Sue Groesbeck, head of school of Stratford Hall independent school on Commercial Drive, has one word for the traffic situation she says is putting over 500 students in danger: “Horrifying.”
The death Sunday of a pedestrian who was struck in the crosswalk at 12th Avenue and Commercial Drive on Sept. 17 — a crosswalk many of her students use daily — was especially upsetting, said Groesbeck, who has lobbied for years for traffic-safety improvements in the area.
Stratford Hall is a coed, K through 12 school with over 500 kids, and a staff of almost 80 adults, situated on the east side of Commercial between 14th and 16th avenues. Morning drop-off is on Commercial, and the children cross the street several times a day to use Clark Park for sports and recess.

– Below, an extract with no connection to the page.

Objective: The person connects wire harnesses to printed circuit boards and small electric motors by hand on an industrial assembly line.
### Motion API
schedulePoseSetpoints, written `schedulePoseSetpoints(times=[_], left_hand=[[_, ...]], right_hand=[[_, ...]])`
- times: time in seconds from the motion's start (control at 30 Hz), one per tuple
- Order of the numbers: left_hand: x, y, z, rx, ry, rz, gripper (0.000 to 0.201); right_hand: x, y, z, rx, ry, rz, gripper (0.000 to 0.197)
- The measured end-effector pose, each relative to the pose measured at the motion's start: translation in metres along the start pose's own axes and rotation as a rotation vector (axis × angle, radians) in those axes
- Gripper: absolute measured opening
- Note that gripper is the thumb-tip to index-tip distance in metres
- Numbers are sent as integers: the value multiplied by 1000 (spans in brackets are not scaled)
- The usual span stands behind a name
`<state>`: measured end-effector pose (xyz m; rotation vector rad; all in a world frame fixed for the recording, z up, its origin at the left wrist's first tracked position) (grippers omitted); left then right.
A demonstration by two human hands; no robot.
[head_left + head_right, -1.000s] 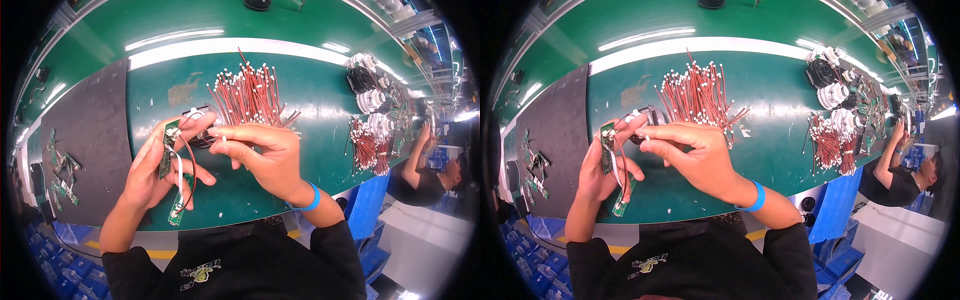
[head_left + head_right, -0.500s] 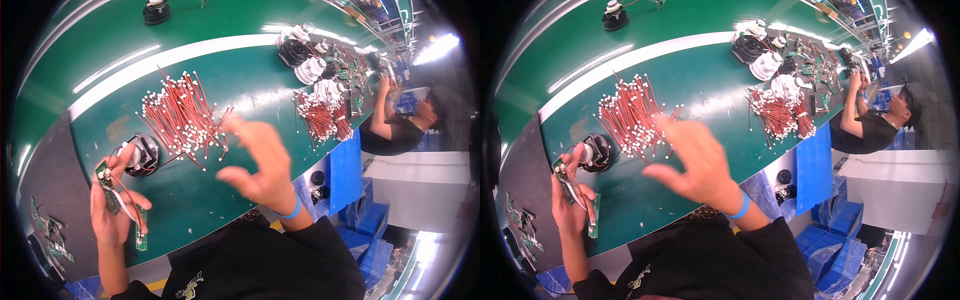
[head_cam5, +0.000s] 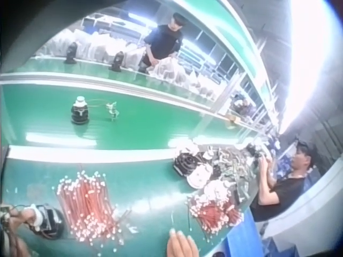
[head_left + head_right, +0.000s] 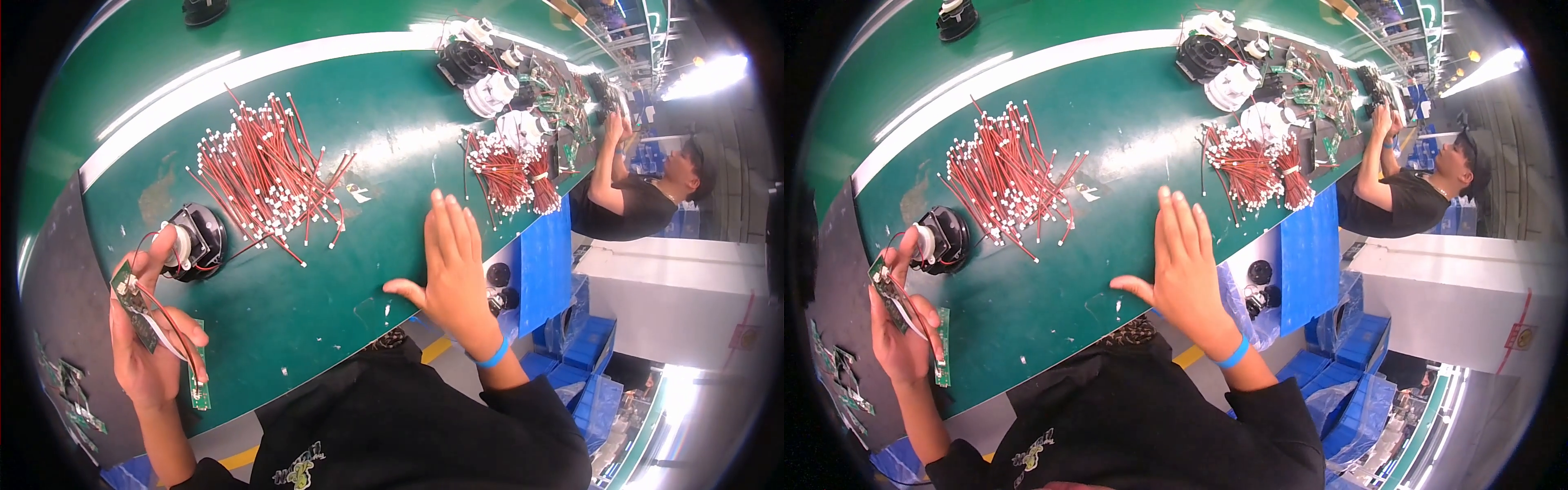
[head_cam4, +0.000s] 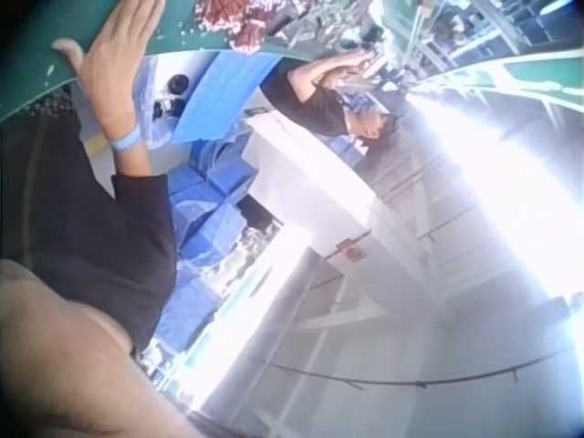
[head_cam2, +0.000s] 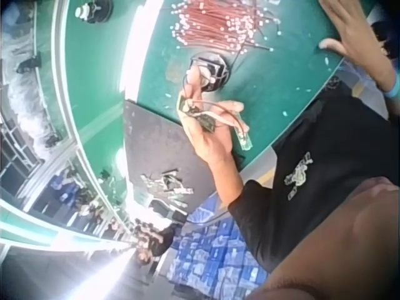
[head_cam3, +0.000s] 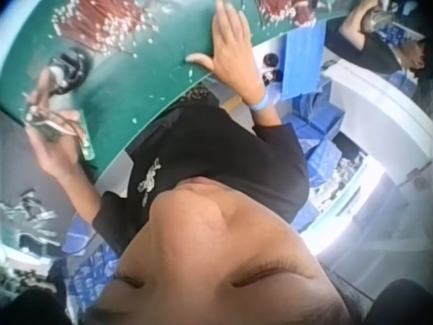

Groesbeck said the school has been advocating for changes, including having that stretch declared a school zone, for years without success. She said, “We’ve been denied and denied and denied.”
Now a motivated group of Grade 5 and 10s at Stratford Hall has taken on the task of researching and gathering data to try to effect change as part of their governance studies. They’ve partnered with their school liaison officer, Const. Cheryl Leggett, to document traffic flow and safety, and, with the help of a donor, and a substantial discount from the Anson traffic group, rented an electronic traffic-speed reader so they can build a substantive, data-driven case to bring to the city.
The school wants improvements, such as overhead lighting for the crosswalk at 15th Avenue, and to have the area designated a 30-km/h school zone. “Children are at risk,” said Groesbeck.
Groesbeck is out with a team of crosswalk guards, traffic cones and hand-held stop signs every morning between eight and 8:30 during the drop-off period when hundreds of kids cross the street. Cars travelling north on Commercial come around a curve with limited visibility and have little time to react. “Every day I’m out there, head to toe in yellow, I’ve got a stop sign and people (cars) screech up to my kneecaps.”
Groesbeck said the Vancouver police have been responsive to their pleas, and are often on site handing out tickets to drivers speeding up to 80 km/h as they approach the intersection, but she fears it’s just a matter of time before another tragedy occurs.
The City of Vancouver declined to answer any Postmedia News questions for this story, but provided a written background statement that said, in part, that recent improvements to the 12th and Commercial intersection include a pedestrian countdown timer installed in 2015, and LED lighting installed in 2013.
The statement also said that because Commercial Drive is an arterial road, “installing a 30-km/h school zone proves difficult,” and that “speed humps and other traffic-calming measures are not feasible options for arterials and collectors,” in part because of the impact it could have on “operations of a variety of key services, including buses and emergency-response vehicles.”
The statement also said the city is “actively reviewing the safety of Vancouver’s intersections and corridors as part of a comprehensive transportation safety action plan” and that the crosswalk at Commercial and 15th is a potential candidate for a new pedestrian signal.
Sunday’s pedestrian fatality was the result of an accident that occurred at 3 p.m. on Sept. 17. A police spokesperson said Wednesday that the accident is under investigation, and that the driver of the car did remain at the scene and is co-operating with the probe.